What is the difference between gi-cairo and cairo libraries

329 views Asked by At

I making a program to draw some vector graphics on top of a GTK program written with Haskell.

I upgraded my program to the gi-gtk library in replacement of Gtk2Hs to benefit of Gtk3 and when I see tutorial/example about drawing in Gtk windows with cairo and/or diagram, both gi-cairo and cairo (from Gtk2Hs) are needed at the same time.

For an example I can see :

import           GI.Gtk  
import qualified GI.Cairo (Context(..))

import qualified Graphics.Rendering.Cairo as Cairo
import qualified Graphics.Rendering.Cairo.Internal as Cairo (Render(runRender))
import qualified Graphics.Rendering.Cairo.Types as Cairo (Cairo(Cairo))

and I don't understand why GI.Cairo (gi-cairo) and Graphics.Rendering.Cairo (cairo) must be imported at the same time.

Does GI.Cairo aim to replace Graphics.Rendering.Cairo or to complete it ?

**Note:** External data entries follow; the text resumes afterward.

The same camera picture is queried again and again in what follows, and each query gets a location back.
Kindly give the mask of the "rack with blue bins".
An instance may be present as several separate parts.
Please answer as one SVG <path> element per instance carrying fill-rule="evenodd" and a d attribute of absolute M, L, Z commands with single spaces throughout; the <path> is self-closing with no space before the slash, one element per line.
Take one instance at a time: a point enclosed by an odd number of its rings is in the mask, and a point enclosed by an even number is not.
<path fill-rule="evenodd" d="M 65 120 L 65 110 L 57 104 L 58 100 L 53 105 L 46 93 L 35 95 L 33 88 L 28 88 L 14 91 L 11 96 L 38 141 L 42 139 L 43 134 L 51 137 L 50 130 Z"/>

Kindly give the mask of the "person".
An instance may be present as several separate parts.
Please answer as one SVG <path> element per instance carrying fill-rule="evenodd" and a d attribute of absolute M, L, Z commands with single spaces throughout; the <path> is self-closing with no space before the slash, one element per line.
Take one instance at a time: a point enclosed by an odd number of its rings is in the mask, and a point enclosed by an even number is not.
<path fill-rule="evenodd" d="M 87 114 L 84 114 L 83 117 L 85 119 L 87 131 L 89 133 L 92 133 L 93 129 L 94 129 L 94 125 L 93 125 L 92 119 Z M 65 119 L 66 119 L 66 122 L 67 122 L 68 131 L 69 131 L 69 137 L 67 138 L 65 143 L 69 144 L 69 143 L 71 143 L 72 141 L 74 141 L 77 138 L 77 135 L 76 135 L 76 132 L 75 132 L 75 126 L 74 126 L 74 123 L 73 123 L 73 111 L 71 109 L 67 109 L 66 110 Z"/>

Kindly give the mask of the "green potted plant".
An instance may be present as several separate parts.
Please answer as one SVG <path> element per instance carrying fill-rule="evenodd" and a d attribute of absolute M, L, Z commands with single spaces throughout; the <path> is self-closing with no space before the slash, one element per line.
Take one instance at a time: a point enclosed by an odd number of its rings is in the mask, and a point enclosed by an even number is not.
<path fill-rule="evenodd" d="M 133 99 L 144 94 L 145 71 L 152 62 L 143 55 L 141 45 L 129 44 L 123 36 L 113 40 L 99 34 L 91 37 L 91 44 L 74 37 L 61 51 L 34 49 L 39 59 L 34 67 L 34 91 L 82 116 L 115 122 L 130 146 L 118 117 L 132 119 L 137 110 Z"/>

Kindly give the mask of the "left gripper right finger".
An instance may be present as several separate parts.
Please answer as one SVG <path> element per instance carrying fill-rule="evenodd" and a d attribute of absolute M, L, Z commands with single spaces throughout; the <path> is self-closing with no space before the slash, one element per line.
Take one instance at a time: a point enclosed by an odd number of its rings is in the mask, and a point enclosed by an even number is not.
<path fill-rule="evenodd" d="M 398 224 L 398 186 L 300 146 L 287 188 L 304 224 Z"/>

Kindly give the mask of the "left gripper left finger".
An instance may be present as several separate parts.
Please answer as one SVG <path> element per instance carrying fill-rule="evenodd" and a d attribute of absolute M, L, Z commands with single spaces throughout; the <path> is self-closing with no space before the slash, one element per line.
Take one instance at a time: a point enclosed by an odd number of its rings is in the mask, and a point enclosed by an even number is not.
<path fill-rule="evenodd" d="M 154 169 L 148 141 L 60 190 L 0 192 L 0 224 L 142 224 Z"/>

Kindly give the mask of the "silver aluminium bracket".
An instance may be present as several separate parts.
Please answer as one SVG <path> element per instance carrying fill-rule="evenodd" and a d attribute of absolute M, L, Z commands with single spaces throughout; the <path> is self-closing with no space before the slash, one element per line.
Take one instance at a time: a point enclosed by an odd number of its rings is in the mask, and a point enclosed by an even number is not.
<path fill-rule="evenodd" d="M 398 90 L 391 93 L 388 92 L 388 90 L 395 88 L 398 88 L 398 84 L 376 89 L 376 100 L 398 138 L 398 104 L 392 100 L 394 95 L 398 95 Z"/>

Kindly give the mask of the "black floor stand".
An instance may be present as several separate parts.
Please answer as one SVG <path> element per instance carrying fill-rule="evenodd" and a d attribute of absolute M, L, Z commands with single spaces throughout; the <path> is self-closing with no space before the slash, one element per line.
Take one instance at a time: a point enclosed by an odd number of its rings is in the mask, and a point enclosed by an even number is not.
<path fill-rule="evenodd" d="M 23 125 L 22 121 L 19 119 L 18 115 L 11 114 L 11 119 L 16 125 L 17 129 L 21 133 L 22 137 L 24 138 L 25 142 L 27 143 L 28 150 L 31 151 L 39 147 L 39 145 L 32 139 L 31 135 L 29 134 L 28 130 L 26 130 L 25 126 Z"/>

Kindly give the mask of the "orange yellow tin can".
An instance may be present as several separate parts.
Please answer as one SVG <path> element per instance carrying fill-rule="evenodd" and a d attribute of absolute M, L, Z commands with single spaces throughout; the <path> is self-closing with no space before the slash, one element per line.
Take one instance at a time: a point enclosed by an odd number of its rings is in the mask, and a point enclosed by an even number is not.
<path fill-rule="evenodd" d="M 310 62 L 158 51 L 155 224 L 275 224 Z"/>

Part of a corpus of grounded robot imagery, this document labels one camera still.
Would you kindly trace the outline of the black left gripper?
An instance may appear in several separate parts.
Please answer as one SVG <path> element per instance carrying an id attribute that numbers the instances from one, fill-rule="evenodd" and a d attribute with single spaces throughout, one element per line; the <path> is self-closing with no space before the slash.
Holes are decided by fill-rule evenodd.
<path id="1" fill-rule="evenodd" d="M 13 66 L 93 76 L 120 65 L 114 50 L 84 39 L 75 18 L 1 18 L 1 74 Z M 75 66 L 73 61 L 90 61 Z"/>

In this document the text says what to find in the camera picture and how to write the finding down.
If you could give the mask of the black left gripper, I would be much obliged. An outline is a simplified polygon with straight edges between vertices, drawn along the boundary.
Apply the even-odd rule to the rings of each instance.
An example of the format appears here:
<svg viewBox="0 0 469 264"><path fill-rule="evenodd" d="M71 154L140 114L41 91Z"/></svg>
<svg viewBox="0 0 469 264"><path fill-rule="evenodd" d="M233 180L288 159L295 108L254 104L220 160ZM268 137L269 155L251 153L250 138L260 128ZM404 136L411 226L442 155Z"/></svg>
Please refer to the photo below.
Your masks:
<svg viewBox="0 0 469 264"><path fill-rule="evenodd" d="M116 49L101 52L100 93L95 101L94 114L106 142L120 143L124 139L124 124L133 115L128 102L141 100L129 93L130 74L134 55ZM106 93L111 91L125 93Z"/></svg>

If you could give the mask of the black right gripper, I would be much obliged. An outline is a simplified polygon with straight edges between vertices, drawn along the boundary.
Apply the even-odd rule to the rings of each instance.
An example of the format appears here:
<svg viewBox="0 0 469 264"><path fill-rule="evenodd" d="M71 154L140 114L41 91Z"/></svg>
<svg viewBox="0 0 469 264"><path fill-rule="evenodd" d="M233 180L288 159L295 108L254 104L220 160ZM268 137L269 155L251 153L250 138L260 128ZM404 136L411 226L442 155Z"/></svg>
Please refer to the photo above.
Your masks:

Is Graphics.Rendering.Cairo still updated or is it a good idea to use another library ?

Any information/explanations about these two libraries would be helpful

1

There are 1 answers

0
Paul Johnson On BEST ANSWER

TL;DR: treat anything based on GTK2HS as deprecated. Use things with the gi- prefix instead.

Originally there were the GTK2HS libraries, which were a manually written binding to GTK (I think, not sure about the details).

Part of this effort was a binding to the Cairo library. The Cairo functions all take a Cairo context object as an argument, which is used to carry state like the current colour and line style. The Haskell binding wraps this up using a Reader monad inside the Render newtype so you don't have to worry about the context object.

However maintaining this was slow and mandraulic, and there was an obvious better way: GTK has built-in support for other language bindings provided by metadata embedded in the source code. So it is perfectly possible to generate all the GTK bindings automatically, and also to extend this to other libraries which use the GTK metadata system. This is what gi-gtk and its relatives do.

Unfortunately Cairo doesn't work like that. It doesn't include the GTK metadata for the actual drawing API, so the gi-cairo interface is no use for anything.

For some time the only way around this was a manual bodge to bridge the gap between the gi-gtk family and the GTK2HS Cairo library, but no longer. Now there is a complete solution:

  • The gi-cairo-render library, which is essentially the same as the old GTK2HS library but using the gi-cairo version of the context object.

  • The associated gi-cairo-connector library which lets you switch between functions that require an explicit Cairo context object and functions that work in the Render monad.

You most often need an explicit Cairo context for drawing text using Pango. The Pango library has its own Context object (confusingly, both types are called Context and you have to import them qualified to disambiguate). You get the Pango context from a Cairo context using createContext, and to do this in the middle of a Render action you have to extract the current context from the Render monad using one of the Connector functions.

The code you have quoted is using the old manual bodge; the Render and runRender internal functions are used get at the Cairo context in the GTK2HS version of the Cairo binding. If you look at the code that calls these functions you will probably see it doing something unsafe with pointers to coerce between the GI.Cairo.Context type and Graphics.Rendering.Cairo.Types.Cairo context type, which both point to the same thing under the hood.